Internally, Kafka acts as the persistent message store, while Zookeeper holds metadata and allows coordination of Hermes processes.

Let’s assume the following terms so we don’t get confused:

  • topic – a Hermes topic,
  • consumer – a Hermes Consumer instance handling a particular subscription,
  • subscriber – an instance of a service interested in receiving messages from a Hermes topic.

Hermes consumers work distribution

Instances of the Hermes Consumers service handle a lot of client subscriptions at runtime and need to distribute work.

An algorithm that balances subscriptions across present consumers is in place, and we configure it as we see fit with a number of parameters.

Among them, there is the fixed amount of automatically assigned consumers per single subscription. We can add more resources to the work pool manually if needed. Consumers can come and go and the algorithm should adapt itself to machine failures and spawns of new ones.

We also have multiple data centers to consider, so the workload distribution algorithm works on a per–DC basis.

This whole algorithm relies entirely on Zookeeper for leader election, consumers’ registry and work distribution.

Factors involved in rate limiting

First, let’s consider what problems Hermes faces for rate limiting and what are the grounds on which we will need to come up with a solution.

When handling a particular subscriber, there are usually multiple instances of the service. We have load balancing in place which tries to deliver messages fairly to the instances, preferably in the same data center. Scaling the service is the responsibility of the team maintaining it, and what we require is a limit – how many reqs/s can we throw at your service?

That’s all we want to know. We don’t want to know how many instances there are. Especially, as they probably aren’t homogeneous due to our cloud infrastructure running Mesos and OpenStack VMs. We want a single number, regardless of your setup. You measure it, we meet that requirement.

As you will see, we haven’t been using up that number very efficiently, and that’s why we needed to come up with a way to utilise it as best we can.

Note also, Hermes has some logic to slow down delivery when the service is misbehaving, which we call output rate limiting. However, the upper limit for it is the limit we talked about – subscription rate limit (aka max-rate) which is what this article is about.

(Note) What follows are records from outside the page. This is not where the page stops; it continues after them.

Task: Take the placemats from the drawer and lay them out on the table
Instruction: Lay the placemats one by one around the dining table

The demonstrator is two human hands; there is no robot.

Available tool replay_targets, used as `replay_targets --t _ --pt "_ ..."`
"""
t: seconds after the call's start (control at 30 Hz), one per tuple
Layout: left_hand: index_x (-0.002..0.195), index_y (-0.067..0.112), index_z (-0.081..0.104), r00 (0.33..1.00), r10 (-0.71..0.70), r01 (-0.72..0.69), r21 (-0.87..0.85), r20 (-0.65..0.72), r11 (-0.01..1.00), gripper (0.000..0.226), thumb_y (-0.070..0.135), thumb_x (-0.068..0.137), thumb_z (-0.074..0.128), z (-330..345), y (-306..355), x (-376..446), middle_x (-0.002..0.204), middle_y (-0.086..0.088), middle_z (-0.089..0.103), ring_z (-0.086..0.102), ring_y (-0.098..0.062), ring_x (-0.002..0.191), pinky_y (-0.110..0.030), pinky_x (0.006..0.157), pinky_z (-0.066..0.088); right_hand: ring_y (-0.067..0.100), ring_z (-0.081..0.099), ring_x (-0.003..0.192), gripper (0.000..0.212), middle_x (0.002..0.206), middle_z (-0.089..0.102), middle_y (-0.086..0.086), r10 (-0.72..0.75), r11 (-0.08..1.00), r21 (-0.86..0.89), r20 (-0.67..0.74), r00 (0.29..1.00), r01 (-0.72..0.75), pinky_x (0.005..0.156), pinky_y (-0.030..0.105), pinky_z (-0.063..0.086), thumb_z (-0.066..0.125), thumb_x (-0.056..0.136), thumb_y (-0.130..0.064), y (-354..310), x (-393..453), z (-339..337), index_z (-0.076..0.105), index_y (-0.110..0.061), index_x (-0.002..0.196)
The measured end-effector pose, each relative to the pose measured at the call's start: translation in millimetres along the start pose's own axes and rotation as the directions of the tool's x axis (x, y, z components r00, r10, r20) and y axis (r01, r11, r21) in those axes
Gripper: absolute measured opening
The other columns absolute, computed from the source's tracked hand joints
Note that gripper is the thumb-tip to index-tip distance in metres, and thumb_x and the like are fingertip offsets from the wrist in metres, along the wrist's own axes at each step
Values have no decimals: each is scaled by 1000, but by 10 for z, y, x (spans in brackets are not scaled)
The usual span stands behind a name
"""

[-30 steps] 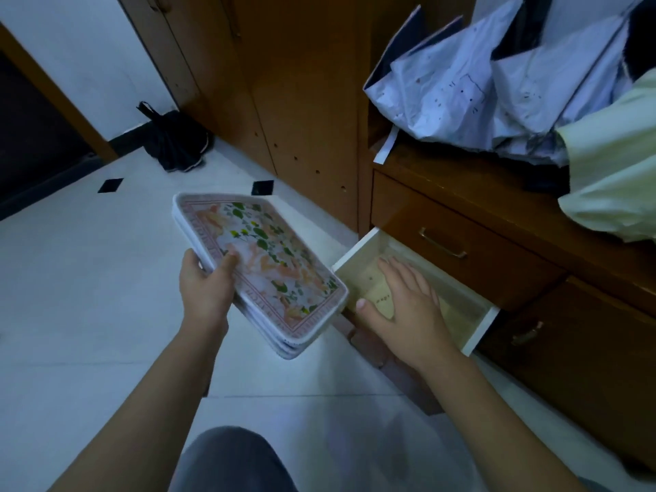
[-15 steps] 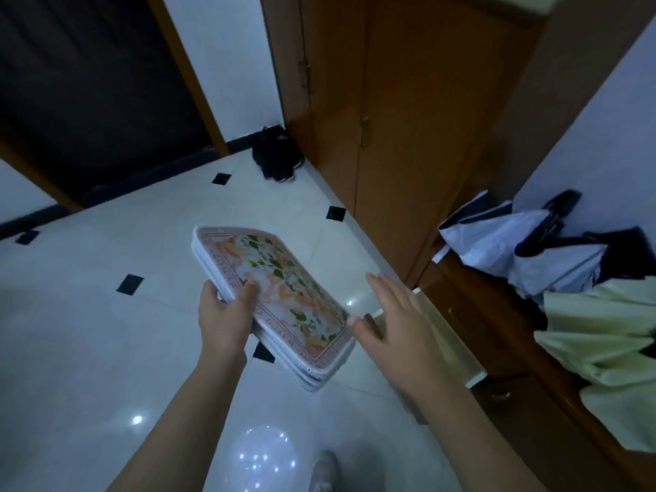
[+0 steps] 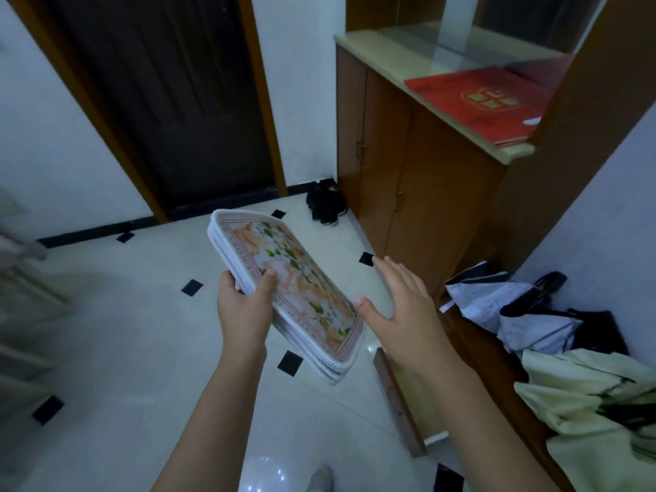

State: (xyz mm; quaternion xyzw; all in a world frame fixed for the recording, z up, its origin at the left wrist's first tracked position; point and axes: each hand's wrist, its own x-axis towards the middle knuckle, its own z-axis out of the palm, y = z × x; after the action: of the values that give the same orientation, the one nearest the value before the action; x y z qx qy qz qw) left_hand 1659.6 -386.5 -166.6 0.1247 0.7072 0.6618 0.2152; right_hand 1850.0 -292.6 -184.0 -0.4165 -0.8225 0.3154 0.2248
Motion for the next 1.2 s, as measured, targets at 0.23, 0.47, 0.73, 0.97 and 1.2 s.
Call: replay_targets --t 0.23,0.47,0.73,0.97,1.2 --pt "110 19 59 993 -7 -6 -115 -118 993 23 18 89 68 82 23 -1051 97 -1 69 70 -17 80 -29 60 55 7 11 145 70 157 19 -16 -111 994 -4 44 993 111 118 42 21 45 89 -65 167 -542 -654 21 -39 150" --pt "109 18 59 977 -65 15 -236 -203 972 23 19 89 69 57 27 -1750 100 -6 70 71 -23 85 -35 65 57 7 14 143 70 156 22 -16 -185 983 12 88 979 185 117 44 23 43 88 -68 295 -951 -1117 22 -41 149" --pt "97 27 60 952 -40 -58 -309 -302 949 16 20 88 70 -465 183 -2067 102 -6 71 71 -26 88 -43 74 59 10 17 143 71 155 27 -13 -312 950 58 127 941 307 115 49 27 42 88 -67 -95 -1193 -1082 24 -38 149" --pt "105 19 61 876 -27 -143 -312 -481 939 19 18 88 70 -1509 234 -2280 97 -3 71 71 -22 84 -37 66 58 10 17 143 70 156 23 -14 -435 899 85 276 857 429 117 48 25 41 89 -65 -924 -1466 -464 18 -39 150" --pt "95 23 61 740 -32 -192 -257 -672 947 16 15 86 72 -2714 39 -2672 91 -1 72 72 -20 80 -35 64 58 8 16 143 75 155 23 -15 -603 787 162 404 687 595 117 45 23 36 84 -74 -1931 -2045 402 19 -40 149"
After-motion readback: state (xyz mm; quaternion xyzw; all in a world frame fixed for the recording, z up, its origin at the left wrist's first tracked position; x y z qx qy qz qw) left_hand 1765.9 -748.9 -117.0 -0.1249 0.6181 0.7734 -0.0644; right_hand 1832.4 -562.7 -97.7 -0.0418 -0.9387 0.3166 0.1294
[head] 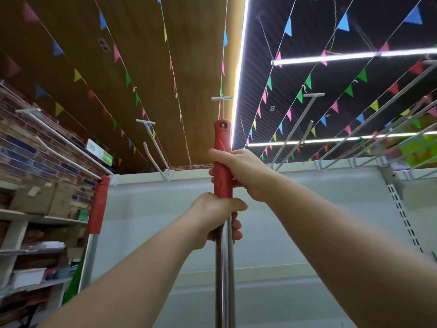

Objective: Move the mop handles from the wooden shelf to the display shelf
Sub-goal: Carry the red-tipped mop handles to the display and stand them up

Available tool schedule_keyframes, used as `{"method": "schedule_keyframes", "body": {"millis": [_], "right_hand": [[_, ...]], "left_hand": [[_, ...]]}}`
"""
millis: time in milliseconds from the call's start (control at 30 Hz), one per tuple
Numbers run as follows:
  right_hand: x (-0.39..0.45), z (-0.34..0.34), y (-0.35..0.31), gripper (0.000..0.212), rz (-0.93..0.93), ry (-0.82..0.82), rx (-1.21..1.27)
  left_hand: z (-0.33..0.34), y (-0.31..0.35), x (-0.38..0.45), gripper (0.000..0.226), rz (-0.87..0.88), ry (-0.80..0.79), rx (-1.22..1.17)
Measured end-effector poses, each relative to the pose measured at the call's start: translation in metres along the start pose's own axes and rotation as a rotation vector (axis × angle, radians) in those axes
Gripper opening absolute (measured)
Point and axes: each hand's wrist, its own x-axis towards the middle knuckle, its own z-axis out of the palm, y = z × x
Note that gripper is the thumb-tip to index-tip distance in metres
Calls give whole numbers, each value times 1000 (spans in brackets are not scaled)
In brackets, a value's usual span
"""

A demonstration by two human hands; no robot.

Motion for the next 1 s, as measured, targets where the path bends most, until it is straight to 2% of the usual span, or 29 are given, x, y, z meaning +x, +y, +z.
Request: {"method": "schedule_keyframes", "body": {"millis": [133, 333, 600, 700, 833, 1000], "right_hand": [[3, -1, 4, 24, 21, -19, -41], [6, -3, 20, 34, 65, -32, -84], [6, -12, 23, 38, 126, -70, -154], [5, -23, 19, 34, 141, -108, -200], [8, -25, 17, 27, 87, -43, -408], [16, -24, 25, 32, 62, 3, -473]], "left_hand": [[0, -5, 5, 19, -28, -8, 16], [6, -20, 15, 21, -48, -44, 14], [-2, -25, 17, 24, 70, -141, 50], [-3, -25, 24, 28, 66, -123, 96], [2, -27, 35, 47, 33, -88, 125], [6, -34, 49, 38, 55, -30, 122]]}}
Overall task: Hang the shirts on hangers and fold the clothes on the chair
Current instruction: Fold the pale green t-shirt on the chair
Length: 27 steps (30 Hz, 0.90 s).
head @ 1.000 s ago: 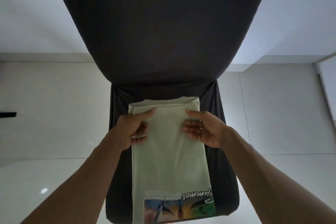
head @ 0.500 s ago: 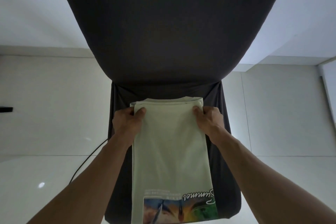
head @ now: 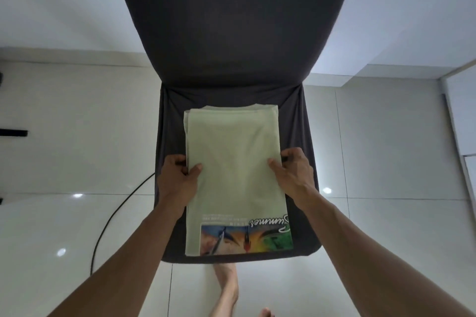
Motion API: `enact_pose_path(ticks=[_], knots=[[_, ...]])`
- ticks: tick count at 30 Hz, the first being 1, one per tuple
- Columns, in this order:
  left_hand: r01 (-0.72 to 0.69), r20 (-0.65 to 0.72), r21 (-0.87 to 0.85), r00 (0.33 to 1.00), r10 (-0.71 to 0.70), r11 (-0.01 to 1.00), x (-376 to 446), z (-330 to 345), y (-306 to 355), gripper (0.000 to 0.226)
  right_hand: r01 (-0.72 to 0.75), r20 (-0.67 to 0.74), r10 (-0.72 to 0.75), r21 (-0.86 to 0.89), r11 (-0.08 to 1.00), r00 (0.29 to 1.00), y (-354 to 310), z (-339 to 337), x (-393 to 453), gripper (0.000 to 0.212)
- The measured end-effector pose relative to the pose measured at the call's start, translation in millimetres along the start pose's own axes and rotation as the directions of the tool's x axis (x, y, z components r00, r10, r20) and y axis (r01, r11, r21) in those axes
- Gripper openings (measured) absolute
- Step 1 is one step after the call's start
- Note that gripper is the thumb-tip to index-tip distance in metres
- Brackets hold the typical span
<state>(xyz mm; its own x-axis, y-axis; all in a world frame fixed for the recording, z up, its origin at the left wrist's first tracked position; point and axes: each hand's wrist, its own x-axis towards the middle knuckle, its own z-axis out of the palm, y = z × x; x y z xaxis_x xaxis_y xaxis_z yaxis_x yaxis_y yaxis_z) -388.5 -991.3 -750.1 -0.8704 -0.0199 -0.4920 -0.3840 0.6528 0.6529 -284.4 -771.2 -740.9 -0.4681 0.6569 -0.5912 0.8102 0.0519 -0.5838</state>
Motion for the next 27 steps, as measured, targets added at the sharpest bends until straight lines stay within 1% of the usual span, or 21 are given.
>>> enact_pose_path(ticks=[3,6,10,12,14,17,18,21,22,24,26,27], knots=[[-0.012,0.026,0.044,1.000,0.010,0.999,-26.8,-3.4,-23.1,0.040,0.001,0.003,-0.001,0.008,1.000,1.000,24.4,-2.6,-25.8,0.026],[0.008,0.042,0.099,0.999,-0.012,0.995,-58.8,-8.7,-43.9,0.042,0.003,0.028,-0.002,-0.028,1.000,1.000,50.5,-8.8,-56.0,0.024],[0.043,0.129,0.180,0.989,-0.067,0.983,-92.5,-14.9,-71.0,0.043,-0.036,0.114,0.051,-0.129,0.991,0.992,83.9,-11.4,-87.7,0.024],[0.042,0.151,0.207,0.986,-0.074,0.978,-106.2,-17.1,-82.3,0.042,-0.045,0.113,0.059,-0.123,0.991,0.992,98.6,-11.4,-98.9,0.024],[0.028,0.125,0.218,0.991,-0.056,0.975,-116.4,-17.8,-89.9,0.037,-0.038,0.069,0.045,-0.107,0.994,0.997,108.8,-9.0,-106.1,0.021],[0.036,0.021,0.215,0.999,-0.042,0.976,-122.3,-14.9,-94.3,0.034,-0.037,-0.021,0.036,-0.069,0.997,0.999,115.6,-0.3,-109.6,0.020],[0.047,-0.010,0.212,0.999,-0.046,0.976,-122.4,-12.9,-94.8,0.034,-0.037,-0.047,0.033,-0.075,0.996,0.998,115.6,2.4,-110.5,0.022],[0.070,-0.046,0.249,0.997,-0.060,0.966,-122.0,-5.4,-94.0,0.033,-0.059,-0.102,0.043,-0.151,0.987,0.994,117.8,8.5,-111.4,0.033],[0.082,-0.057,0.260,0.996,-0.069,0.962,-121.4,-3.2,-92.5,0.035,-0.091,-0.104,0.076,-0.147,0.985,0.992,116.9,9.3,-112.1,0.036],[0.101,-0.076,0.293,0.994,-0.082,0.951,-123.0,-0.1,-90.6,0.047,-0.162,-0.073,0.157,-0.077,0.984,0.985,116.5,10.1,-110.8,0.037],[0.100,-0.116,0.398,0.992,-0.059,0.912,-128.6,3.6,-87.0,0.061,-0.187,-0.012,0.187,0.004,0.982,0.982,114.9,7.3,-109.9,0.028],[0.077,-0.144,0.444,0.990,-0.014,0.893,-132.6,5.4,-83.5,0.064,-0.184,0.027,0.183,0.035,0.982,0.983,111.9,5.1,-111.6,0.021]])
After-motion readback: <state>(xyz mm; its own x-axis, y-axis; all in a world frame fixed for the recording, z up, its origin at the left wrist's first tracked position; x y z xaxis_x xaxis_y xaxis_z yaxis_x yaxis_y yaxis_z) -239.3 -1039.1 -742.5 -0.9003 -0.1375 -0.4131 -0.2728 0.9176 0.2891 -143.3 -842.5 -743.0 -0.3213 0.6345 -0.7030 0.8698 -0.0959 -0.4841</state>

Motivations for solving the problem

Our existing approach was to take the subscription rate limit and divide it equally among consumers handling that subscription.

That seems like a good idea at first, but the traffic is not equally distributed at all times. There are two situations where it’s not true. One of them happens occasionally, the second one can hold for months!

First, let’s consider lagging Kafka partitions. We’d like to consume the lag more aggressively, using as much of the remaining subscription rate limit as we can. Unfortunately, even if the other N - 1 consumers are not using their share to full extent, we can’t go beyond limit / N.

Why do partitions lag? For instance Kafka brokers rebalance themselves, which causes some partitions’ consumers to wait a while. A Hermes consumer handling some partitions can crash and the lag grows. And that’s not the whole list.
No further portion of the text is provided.